Beneath this line are the data; copy exactly the part of them that opens with the line containing "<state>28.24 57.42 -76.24" and closes with the line containing "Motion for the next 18", and only that part.
*** Records to process
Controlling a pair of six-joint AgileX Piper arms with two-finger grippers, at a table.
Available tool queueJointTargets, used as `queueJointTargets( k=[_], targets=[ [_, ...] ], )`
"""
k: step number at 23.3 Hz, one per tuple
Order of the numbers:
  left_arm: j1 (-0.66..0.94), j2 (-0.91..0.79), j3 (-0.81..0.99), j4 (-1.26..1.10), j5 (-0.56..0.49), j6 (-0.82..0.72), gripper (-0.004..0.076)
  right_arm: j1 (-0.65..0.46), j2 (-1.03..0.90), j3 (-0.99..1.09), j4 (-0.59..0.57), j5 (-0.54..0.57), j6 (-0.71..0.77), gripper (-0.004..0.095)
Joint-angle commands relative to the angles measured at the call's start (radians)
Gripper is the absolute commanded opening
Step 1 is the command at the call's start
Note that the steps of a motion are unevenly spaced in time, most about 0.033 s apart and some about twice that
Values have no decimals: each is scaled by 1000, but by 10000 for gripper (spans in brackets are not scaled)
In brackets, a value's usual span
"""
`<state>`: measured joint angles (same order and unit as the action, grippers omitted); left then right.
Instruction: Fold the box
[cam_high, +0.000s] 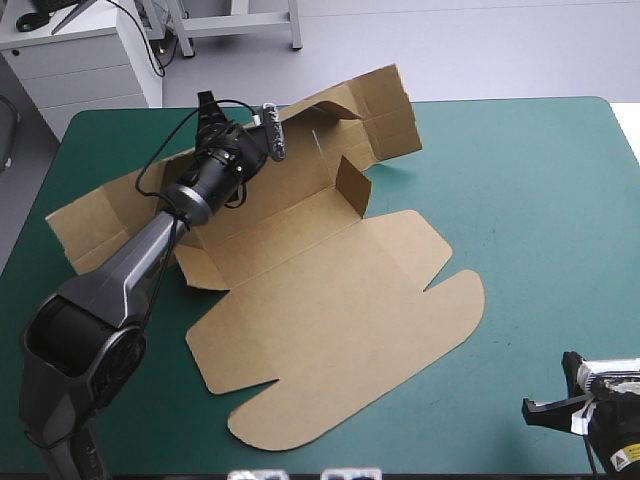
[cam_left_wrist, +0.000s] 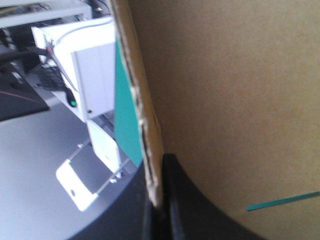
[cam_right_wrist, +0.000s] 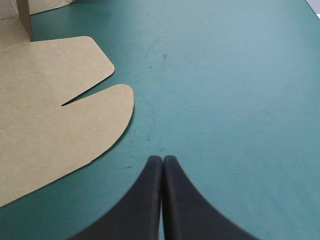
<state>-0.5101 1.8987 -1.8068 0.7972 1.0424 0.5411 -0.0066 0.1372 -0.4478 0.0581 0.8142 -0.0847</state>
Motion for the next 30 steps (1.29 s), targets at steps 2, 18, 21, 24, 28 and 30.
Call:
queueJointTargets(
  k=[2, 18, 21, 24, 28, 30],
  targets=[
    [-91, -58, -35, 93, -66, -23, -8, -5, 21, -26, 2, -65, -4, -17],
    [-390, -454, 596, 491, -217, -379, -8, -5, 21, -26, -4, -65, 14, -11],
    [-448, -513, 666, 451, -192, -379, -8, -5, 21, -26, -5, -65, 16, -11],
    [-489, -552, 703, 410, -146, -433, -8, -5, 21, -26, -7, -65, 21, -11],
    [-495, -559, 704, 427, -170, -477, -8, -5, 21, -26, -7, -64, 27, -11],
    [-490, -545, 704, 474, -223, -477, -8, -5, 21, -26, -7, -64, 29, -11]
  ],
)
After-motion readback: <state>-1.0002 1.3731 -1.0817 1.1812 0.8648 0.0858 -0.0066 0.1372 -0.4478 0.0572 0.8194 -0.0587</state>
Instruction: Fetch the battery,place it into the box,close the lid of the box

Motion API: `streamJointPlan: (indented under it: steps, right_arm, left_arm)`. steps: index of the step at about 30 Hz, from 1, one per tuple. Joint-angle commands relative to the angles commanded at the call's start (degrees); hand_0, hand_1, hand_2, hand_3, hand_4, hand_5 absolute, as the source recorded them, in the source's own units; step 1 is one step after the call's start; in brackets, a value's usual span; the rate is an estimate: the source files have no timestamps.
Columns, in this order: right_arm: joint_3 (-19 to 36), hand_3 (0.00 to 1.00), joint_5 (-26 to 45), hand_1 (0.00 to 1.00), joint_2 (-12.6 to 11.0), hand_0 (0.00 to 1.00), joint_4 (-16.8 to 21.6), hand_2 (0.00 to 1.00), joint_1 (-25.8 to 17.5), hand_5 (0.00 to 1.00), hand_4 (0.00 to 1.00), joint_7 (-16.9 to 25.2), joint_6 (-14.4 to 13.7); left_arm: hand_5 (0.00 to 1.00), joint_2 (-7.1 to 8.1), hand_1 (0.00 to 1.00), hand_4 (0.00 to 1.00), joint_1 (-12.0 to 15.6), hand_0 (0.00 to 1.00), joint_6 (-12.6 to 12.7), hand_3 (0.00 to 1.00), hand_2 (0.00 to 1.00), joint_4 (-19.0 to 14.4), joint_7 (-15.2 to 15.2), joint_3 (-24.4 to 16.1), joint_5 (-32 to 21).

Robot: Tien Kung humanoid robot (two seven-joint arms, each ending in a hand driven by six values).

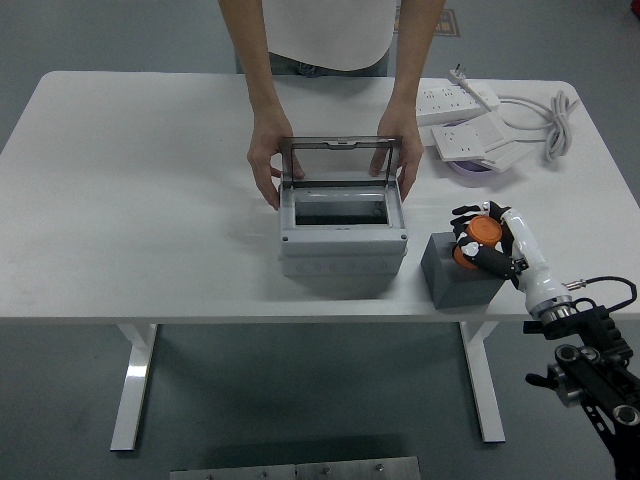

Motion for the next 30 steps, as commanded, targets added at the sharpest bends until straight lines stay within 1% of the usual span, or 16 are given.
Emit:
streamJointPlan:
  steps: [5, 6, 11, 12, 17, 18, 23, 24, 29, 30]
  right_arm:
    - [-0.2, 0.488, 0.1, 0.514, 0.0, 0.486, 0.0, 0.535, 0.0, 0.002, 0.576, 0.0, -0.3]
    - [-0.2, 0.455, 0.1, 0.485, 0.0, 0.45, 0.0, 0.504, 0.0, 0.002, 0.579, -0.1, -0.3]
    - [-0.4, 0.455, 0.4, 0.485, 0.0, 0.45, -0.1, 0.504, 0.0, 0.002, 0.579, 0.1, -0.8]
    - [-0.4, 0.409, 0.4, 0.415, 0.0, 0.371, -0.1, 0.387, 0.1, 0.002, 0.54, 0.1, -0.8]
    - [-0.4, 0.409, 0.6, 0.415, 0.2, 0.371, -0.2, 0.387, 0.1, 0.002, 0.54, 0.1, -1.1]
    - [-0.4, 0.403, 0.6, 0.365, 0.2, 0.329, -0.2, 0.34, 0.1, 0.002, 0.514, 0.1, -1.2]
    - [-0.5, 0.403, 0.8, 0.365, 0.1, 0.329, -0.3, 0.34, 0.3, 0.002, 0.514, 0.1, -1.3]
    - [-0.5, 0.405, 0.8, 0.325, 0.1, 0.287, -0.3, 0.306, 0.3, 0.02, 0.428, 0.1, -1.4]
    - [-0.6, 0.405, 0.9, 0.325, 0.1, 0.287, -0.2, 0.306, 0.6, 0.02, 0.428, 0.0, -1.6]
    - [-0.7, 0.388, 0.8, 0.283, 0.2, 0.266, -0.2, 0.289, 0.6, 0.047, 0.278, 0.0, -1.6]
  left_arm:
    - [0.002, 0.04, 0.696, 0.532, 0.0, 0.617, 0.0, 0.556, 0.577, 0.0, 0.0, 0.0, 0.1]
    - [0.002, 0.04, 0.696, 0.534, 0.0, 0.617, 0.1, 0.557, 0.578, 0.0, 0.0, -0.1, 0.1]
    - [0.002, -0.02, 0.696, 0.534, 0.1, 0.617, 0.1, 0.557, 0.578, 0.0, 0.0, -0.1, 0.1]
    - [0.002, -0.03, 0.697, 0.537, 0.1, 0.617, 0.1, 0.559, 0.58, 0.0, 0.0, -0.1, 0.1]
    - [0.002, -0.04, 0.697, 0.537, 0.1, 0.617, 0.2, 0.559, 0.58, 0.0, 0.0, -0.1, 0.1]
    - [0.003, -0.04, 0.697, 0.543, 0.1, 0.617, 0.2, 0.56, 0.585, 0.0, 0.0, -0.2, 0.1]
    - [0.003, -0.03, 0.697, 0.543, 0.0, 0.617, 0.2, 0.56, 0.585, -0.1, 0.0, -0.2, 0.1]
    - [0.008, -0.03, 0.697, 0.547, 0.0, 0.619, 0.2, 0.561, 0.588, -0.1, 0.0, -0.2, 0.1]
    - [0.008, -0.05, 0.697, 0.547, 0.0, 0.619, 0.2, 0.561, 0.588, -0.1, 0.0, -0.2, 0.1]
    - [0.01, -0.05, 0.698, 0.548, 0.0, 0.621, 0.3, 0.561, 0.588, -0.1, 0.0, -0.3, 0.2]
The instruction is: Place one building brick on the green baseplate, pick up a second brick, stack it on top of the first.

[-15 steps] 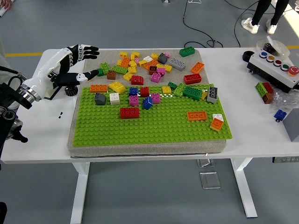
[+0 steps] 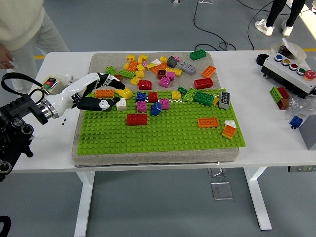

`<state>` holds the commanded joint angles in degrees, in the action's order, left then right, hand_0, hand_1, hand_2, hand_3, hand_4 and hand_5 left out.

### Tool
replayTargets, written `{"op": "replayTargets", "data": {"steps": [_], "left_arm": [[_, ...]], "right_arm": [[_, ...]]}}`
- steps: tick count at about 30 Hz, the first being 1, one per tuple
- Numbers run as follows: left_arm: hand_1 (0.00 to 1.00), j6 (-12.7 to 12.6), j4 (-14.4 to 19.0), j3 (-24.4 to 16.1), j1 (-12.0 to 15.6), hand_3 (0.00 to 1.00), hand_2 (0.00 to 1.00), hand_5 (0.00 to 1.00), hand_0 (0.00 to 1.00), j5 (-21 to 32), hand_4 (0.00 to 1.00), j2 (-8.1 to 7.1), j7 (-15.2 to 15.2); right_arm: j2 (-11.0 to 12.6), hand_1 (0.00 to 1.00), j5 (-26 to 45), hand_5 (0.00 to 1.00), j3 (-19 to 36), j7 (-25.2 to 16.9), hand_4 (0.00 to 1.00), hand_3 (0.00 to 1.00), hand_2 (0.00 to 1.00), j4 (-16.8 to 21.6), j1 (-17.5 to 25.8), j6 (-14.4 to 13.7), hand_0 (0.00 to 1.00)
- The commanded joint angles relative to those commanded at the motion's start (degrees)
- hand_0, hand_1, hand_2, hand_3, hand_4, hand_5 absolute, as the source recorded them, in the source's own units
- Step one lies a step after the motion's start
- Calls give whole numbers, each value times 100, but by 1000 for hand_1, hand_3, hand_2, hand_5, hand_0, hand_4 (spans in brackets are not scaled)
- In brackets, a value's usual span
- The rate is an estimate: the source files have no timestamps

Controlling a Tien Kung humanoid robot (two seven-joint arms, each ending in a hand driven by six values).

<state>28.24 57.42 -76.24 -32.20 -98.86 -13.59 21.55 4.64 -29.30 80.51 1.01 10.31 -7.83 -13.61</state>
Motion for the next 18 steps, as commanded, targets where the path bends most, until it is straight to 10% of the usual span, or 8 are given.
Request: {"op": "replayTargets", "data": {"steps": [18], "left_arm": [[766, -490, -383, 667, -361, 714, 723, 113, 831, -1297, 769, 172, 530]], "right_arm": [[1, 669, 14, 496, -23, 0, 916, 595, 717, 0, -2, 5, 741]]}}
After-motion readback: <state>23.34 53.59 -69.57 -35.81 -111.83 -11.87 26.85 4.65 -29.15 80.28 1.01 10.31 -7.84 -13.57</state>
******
▶ _The answer_
<state>28.24 57.42 -76.24 -32.20 -98.86 -13.59 21.55 4.64 -29.30 80.51 1.01 10.31 -7.83 -13.61</state>
Motion for the next 18 steps, as commanded, targets where the path bends most, until it is straight to 10% of the usual span, or 8 are given.

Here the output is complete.